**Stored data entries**
----------------------------------------

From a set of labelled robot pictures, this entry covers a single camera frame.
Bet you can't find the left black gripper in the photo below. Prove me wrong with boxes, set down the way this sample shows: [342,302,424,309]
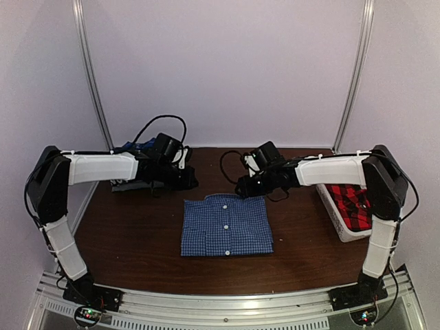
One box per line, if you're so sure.
[157,161,199,191]

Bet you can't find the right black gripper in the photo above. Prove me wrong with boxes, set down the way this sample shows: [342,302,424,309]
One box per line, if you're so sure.
[236,169,277,199]

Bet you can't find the dark blue plaid shirt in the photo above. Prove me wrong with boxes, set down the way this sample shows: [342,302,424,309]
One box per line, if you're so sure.
[113,137,155,154]

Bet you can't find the black grey printed shirt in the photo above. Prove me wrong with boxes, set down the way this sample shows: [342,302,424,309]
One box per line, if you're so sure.
[110,179,154,193]

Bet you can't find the blue small-check long sleeve shirt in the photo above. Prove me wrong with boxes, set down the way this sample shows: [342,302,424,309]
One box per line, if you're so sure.
[181,194,274,257]

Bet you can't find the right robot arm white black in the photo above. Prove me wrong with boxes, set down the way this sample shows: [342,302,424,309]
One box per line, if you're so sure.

----------------------------------------

**Action item**
Once the line that contains "Bet you can't find the black" is found, please give it again exactly, along with each line that comes after it, through the last line of the entries.

**Result**
Bet you can't find the black grey printed shirt in the photo above. Prove me wrong with boxes, set down the way this sample shows: [342,302,424,309]
One box per line, if you're so sure.
[110,179,154,193]

Bet you can't find the blue small-check long sleeve shirt in the photo above. Prove me wrong with boxes, set down the way this sample shows: [342,302,424,309]
One box per line, if you're so sure.
[181,194,274,257]

Bet you can't find the right robot arm white black in the photo above. Prove me wrong with boxes, set down the way this sample shows: [342,302,424,309]
One box per line, if you're so sure.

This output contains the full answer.